The lines wanted run from the first one below through the one with "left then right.". Return them exactly.

__________

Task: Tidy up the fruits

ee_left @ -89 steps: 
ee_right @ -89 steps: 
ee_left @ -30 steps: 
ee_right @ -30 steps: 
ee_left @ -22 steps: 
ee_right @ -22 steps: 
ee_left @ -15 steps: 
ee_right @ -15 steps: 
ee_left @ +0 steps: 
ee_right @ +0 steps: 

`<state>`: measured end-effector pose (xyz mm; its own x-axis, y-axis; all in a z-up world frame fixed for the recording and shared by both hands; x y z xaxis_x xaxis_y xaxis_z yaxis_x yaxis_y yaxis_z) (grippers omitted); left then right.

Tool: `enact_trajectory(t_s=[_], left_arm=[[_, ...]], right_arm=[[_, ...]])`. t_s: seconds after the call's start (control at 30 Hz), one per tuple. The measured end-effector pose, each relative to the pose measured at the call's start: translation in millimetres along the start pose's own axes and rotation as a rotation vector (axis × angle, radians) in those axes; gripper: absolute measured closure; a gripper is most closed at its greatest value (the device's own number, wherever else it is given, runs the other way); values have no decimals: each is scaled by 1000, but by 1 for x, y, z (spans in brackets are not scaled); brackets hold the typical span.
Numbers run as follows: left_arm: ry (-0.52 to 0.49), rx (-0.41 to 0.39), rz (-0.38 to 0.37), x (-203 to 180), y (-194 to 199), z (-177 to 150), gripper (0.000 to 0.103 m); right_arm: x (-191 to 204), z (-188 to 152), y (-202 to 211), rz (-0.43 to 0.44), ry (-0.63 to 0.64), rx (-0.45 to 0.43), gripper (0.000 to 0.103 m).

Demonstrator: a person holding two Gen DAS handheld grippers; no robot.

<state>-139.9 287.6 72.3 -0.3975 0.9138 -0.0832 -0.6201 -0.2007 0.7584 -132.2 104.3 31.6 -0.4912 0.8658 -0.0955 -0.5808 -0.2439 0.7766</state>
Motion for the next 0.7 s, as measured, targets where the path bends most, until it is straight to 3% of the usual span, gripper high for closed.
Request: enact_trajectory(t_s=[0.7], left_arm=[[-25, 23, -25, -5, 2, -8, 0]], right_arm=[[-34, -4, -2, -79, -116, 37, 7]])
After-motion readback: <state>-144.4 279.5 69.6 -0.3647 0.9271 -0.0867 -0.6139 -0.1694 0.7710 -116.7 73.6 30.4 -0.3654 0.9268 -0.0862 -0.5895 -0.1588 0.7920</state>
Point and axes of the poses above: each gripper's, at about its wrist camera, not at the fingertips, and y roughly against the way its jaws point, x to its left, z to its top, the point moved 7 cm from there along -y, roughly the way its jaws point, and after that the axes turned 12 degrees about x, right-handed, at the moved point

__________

* Answer space:
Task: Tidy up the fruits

ee_left @ -89 steps: 
ee_right @ -89 steps: 
ee_left @ -30 steps: 
ee_right @ -30 steps: 
ee_left @ -22 steps: 
ee_right @ -22 steps: 
ee_left @ -15 steps: 
ee_right @ -15 steps: 
ee_left @ +0 steps: 
ee_right @ +0 steps: 

`<state>`: measured end-effector pose (xyz mm; its own x-axis, y-axis; all in a z-up world frame fixed for the recording and shared by both hands; x y z xaxis_x xaxis_y xaxis_z yaxis_x yaxis_y yaxis_z) (grippers omitted); left then right.

The requested output has been given in full.